Texto | José d’Encarnação Arqueólogo
O facto de as “pedras com letras” continuarem a ser, agora, alvo de particular atenção – mormente, as antigas e, sobretudo, as que têm misteriosos escritos, plasmados numa língua que ninguém entende… – vem proporcionando descobertas insuspeitadas.
De nos congratularmos, por outro lado, com a cada vez maior tomada de consciência de que, aparentemente desinteressantes e sem préstimo, essas pedras podem transmitir-nos mensagens suscetíveis de trazer informação relevante para a História.
Agradece-se, por isso, a Fernando Valente por nos ter dado a conhecer uma dessas pedras, de mármore branco com bastante pátina, que há anos fora achada na Herdade das Pias, freguesia de Faro do Alentejo, concelho de Cuba, na posse de Nuno Cardoso, proprietário da herdade. Já houve oportunidade de lhe agradecer as facilidades concedidas para o estudo do monumento, estudo que – em colaboração com Jorge Feio – se publicou, em 2018, no n.º 178 da revista “Ficheiro Epigráfico”.
Do que então se deu a conhecer se faz agora resumo, na medida em que, como se verá, constitui testemunho invulgar do que, no tempo dos romanos, aconteceu no território da cidade de Pax Iulia.
O louvor
Antes, porém, importa consignar o louvor.
Amiudadas vezes, possuidores de achados arqueológicos preferem escondê-los, com receio (porventura) de virem a sofrer represálias.
Recordo o caso de uma placa funerária romana que identifiquei numa herdade do Alto Alentejo. Expliquei ao proprietário quão fora do comum eram os nomes nela patentes. Quando, porém, meses depois, voltei ao local para fazer melhor fotografia, a pedra levara sumiço e ninguém me soube (ou não quis) dizer do seu paradeiro. Por sinal, recentemente, um historiador francês voltou a debruçar-se sobre a epígrafe e lamentou, claro, dela não haver um registo melhor do que aquele que, na primeira visita, eu lograra obter.

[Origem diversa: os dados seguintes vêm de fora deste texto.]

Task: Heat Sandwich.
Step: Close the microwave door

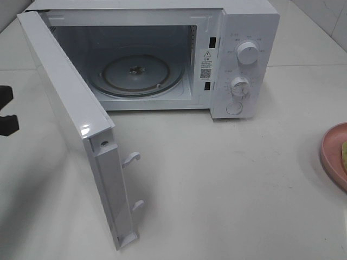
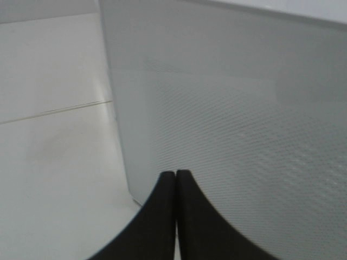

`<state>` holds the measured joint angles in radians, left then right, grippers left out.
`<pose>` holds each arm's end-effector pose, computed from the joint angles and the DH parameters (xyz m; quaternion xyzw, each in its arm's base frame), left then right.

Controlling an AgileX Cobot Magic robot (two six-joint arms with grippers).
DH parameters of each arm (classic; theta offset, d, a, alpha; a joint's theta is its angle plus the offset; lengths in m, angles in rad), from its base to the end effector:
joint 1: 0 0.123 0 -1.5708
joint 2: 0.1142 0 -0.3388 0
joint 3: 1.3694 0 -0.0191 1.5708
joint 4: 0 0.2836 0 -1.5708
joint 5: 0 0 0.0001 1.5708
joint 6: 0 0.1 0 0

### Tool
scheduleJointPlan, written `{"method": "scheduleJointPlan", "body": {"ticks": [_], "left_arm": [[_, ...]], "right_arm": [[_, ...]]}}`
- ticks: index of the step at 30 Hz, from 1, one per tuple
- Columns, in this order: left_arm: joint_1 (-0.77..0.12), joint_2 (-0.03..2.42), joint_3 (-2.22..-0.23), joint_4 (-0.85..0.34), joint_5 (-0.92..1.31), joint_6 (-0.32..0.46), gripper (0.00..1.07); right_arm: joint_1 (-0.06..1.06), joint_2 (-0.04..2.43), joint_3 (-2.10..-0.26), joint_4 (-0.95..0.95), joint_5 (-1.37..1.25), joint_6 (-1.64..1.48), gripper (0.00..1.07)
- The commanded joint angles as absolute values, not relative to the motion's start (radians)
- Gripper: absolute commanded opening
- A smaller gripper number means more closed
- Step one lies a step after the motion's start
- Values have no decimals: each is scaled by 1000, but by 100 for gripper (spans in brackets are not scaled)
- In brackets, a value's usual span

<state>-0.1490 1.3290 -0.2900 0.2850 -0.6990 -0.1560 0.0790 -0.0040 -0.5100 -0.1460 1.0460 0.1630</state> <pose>0.2264 -0.0523 0.2125 0.1392 0.7831 -0.0977 0.5982 -0.0229 -0.0145 0.2941 0.0382 0.8425 -0.0081 0.5372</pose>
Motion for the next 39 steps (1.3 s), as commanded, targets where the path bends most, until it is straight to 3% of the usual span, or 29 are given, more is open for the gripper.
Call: {"method": "scheduleJointPlan", "body": {"ticks": [1,17,39], "left_arm": [[-233,1388,-317,207,-740,-116,0],[-521,1580,-475,-97,-771,69,0],[-696,1811,-844,-150,-682,74,0]], "right_arm": [[70,-31,-510,-143,1040,156,76],[70,-31,-510,-143,1040,156,76],[70,-31,-510,-143,1040,156,76]]}}
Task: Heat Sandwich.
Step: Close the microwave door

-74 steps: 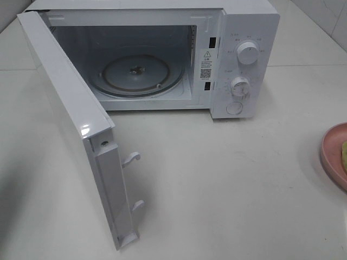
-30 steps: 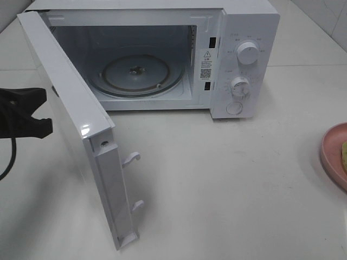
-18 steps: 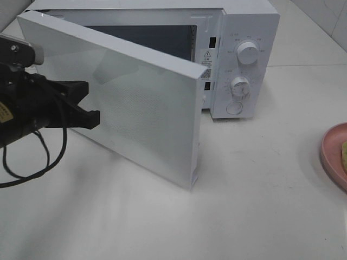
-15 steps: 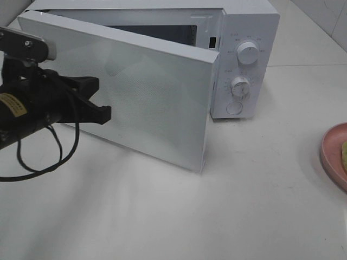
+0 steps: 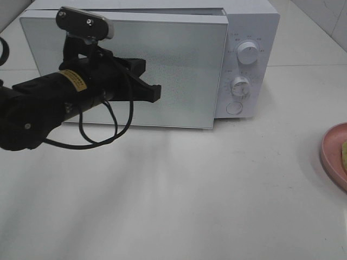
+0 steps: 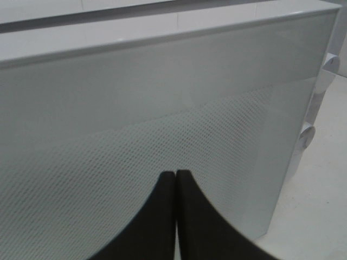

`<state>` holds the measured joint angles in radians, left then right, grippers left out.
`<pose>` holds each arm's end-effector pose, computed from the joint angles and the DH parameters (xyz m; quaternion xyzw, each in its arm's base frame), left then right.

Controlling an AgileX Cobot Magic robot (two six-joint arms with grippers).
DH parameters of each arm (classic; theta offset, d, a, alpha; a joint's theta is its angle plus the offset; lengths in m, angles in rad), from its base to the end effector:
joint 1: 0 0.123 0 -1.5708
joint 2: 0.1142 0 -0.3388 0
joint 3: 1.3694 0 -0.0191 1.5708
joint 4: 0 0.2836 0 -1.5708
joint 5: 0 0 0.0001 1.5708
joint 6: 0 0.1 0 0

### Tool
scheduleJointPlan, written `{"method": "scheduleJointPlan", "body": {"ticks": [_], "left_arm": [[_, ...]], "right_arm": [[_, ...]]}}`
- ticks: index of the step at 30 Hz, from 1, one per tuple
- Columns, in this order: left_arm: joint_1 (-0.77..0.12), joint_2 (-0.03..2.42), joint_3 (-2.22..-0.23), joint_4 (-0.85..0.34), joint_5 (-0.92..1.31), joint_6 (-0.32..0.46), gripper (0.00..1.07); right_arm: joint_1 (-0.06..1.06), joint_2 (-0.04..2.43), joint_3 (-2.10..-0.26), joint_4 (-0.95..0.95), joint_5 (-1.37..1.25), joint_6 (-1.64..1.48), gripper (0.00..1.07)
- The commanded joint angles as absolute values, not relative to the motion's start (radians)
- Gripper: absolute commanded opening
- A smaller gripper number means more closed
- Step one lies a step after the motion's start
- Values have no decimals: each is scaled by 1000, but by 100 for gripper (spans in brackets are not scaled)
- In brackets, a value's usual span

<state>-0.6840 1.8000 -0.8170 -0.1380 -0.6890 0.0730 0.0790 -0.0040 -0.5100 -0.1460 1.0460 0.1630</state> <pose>0.3183 -0.2483 0.2115 0.2221 0.7451 -0.1887 0.5999 -0.0229 -0.0145 0.2941 0.0382 0.8425 -0.0081 0.5372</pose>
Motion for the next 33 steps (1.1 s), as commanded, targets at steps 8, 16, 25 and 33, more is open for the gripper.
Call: {"method": "scheduleJointPlan", "body": {"ticks": [8,16,25,33], "left_arm": [[-727,1895,-975,-151,-629,74,0],[-730,1957,-1083,-154,-571,74,0],[-730,2010,-1157,-159,-562,74,0],[-730,2057,-1216,-211,-554,74,0]], "right_arm": [[70,-31,-510,-143,1040,156,76],[70,-31,-510,-143,1040,156,76],[70,-31,-510,-143,1040,156,76],[70,-31,-510,-143,1040,156,76]]}}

O estudo duma peça arqueológica enriquece a nossa memória e enriquece, além disso, o seu proprietário, porque fica a conhecer melhor o que tem em seu poder.
Louve-se, conseguintemente, a atitude de Nuno Cardoso, assim como a de tantos outros que não hesitam em colocar ao dispor dos estudiosos objetos de valor histórico de sua pertença, os quais, mediante esse estudo, acabam por ser incorporados no espólio do património comum, sem restrita obrigatoriedade de o virem a entregar a um museu institucional.
Invulgar porquê?
Digamos, então, porque é invulgar o texto exarado, em latim, na pedra da Herdade das Pias, datável, mui provavelmente, do século I da nossa era. Facilmente o compreenderemos ao ler a sua tradução para português:
“Nerito, servo de Maria Prisca, de 20 anos, este morreu em Roma e também a irmã Nereida, de 25 anos, aqui jaz. Tu, que caminhas, pára e diz: que a terra seja leve”.

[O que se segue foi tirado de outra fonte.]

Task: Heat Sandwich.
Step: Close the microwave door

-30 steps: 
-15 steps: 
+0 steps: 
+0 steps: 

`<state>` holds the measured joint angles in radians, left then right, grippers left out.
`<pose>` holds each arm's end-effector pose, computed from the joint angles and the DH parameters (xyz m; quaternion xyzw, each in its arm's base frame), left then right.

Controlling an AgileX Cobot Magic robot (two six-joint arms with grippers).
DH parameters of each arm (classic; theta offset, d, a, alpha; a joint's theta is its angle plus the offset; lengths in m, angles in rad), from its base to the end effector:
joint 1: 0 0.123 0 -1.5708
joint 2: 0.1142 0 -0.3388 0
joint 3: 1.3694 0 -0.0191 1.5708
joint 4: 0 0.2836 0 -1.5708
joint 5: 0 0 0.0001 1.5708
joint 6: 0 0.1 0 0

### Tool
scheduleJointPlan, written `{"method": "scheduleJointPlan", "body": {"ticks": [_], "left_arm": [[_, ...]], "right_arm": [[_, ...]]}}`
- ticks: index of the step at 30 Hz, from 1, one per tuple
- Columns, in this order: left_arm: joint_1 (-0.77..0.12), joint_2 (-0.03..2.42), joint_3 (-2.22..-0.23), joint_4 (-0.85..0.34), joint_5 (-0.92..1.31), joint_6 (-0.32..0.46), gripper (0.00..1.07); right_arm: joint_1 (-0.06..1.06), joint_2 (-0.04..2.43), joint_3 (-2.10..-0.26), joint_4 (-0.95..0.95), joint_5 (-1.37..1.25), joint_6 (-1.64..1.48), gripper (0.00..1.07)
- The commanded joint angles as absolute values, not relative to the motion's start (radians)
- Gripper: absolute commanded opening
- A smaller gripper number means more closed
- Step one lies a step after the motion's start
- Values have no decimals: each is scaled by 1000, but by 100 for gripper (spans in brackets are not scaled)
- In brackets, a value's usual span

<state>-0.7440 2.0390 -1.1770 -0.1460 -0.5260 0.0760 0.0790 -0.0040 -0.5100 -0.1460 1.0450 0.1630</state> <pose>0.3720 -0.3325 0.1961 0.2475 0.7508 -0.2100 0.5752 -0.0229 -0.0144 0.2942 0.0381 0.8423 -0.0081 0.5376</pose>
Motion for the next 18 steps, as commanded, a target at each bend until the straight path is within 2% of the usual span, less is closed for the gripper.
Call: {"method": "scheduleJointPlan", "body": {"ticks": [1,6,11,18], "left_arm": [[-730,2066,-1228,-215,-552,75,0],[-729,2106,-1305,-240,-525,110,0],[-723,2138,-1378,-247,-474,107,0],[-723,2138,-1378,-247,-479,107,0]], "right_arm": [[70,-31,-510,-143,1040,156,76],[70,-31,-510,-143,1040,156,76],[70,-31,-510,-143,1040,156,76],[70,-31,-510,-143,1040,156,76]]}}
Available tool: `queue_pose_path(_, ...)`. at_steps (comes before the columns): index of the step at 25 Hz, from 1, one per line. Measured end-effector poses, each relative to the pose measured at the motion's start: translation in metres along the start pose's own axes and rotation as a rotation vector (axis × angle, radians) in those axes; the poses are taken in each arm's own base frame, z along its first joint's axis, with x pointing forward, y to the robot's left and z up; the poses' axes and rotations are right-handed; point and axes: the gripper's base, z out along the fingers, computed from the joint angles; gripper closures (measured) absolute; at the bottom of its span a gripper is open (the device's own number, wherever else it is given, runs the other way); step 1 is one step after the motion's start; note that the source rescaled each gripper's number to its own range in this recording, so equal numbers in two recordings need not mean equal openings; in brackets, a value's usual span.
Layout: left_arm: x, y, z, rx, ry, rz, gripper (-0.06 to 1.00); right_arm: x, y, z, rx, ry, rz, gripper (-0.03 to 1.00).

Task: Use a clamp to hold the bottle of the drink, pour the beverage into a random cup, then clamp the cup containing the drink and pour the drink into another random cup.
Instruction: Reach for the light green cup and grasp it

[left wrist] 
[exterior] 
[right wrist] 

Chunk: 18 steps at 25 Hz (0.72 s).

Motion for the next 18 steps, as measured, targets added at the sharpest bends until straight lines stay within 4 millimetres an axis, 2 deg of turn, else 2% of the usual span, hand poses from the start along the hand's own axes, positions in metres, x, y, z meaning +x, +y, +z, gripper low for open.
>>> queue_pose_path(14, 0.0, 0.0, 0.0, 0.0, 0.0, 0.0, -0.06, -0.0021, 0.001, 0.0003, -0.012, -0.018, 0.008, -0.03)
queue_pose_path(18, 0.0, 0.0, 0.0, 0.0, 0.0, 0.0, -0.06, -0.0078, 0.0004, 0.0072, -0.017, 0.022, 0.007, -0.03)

Tivemos ocasião de comentar o que, de imediato, desse texto transparece:
“Um ambiente em que predomina um halo de muito carinho e tristeza, mormente perante a morte prematura de entes queridos. No caso presente, dois irmãos: faleceu Neritus em Roma, com apenas 20 anos, antes de a família Maria se ter deslocado para as úberes terras pacenses, em busca de boa agricultura ou na mira de o negócio das minas lhes poder dar melhores condições de vida; já aqui, foi a vez de Nereida partir, também na flor da idade. Motivo havia, portanto, para lamentar as suas mortes e, irmãos na vida, irmanados serem na memória tumular”.
E logo por esse comentário se conclui da singularidade do epitáfio, a confirmar três aspetos da sociedade pacense:
– O 1.º, a relacionação, aqui assinalada, entre as gentes desta cidade bem nos remotos confins da Lusitânia com a capital do império de então, Roma.

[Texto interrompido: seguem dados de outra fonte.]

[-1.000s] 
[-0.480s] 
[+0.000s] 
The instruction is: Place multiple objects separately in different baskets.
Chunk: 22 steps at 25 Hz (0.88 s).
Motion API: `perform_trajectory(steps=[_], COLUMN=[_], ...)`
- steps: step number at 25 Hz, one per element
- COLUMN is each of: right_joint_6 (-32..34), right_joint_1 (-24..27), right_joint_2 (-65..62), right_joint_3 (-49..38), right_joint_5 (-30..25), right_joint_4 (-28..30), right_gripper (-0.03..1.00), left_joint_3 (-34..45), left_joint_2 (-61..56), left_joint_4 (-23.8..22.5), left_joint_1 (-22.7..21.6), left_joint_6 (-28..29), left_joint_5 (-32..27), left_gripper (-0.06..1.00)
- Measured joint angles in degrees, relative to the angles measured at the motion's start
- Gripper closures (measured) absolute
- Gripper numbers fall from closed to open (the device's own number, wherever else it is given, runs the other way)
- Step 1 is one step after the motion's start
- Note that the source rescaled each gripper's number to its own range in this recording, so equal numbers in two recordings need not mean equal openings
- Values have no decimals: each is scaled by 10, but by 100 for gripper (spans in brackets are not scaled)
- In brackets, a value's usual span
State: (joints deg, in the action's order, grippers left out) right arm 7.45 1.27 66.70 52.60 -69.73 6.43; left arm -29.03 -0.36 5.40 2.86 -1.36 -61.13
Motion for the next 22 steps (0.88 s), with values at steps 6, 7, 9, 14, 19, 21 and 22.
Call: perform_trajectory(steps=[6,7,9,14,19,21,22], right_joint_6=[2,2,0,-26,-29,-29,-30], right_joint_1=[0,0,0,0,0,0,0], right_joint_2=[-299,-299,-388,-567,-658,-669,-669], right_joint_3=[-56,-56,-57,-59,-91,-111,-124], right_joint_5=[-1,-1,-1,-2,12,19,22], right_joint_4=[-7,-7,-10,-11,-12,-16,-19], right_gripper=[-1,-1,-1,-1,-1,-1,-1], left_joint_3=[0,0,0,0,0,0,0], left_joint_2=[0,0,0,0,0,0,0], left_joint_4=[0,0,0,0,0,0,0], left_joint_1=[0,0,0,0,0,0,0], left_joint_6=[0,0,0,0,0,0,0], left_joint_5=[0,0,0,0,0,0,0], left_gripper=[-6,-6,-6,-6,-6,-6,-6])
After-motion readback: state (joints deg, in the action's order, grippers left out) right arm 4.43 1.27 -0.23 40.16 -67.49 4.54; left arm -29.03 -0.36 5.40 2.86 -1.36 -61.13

– O 2.º, também visível por se haver identificado a senhora de Nerito, a inclusão deste testemunho num meio social que detinha servos, sim, mas aos quais não tinha pejo de dedicar especial atenção, aqui consubstanciada na gravação desta memória.
– Finalmente, a escolha, para os servos, de nomes de cunho mitológico e o apelo a que o transeunte pare e formule um voto de bom descanso, se reafirmam esse halo de ternura, não deixam de demonstrar, por outro lado, um grau de cultura não despiciendo, denunciado também pelo uso não muito comum do verbo latino “contendere”, caminhar, em oposição a “sistere”, parar, como tivemos ocasião de referir.Sete linhas apenas são, na verdade; veiculam, porém, uma mensagem cultural de… setenta vezes sete!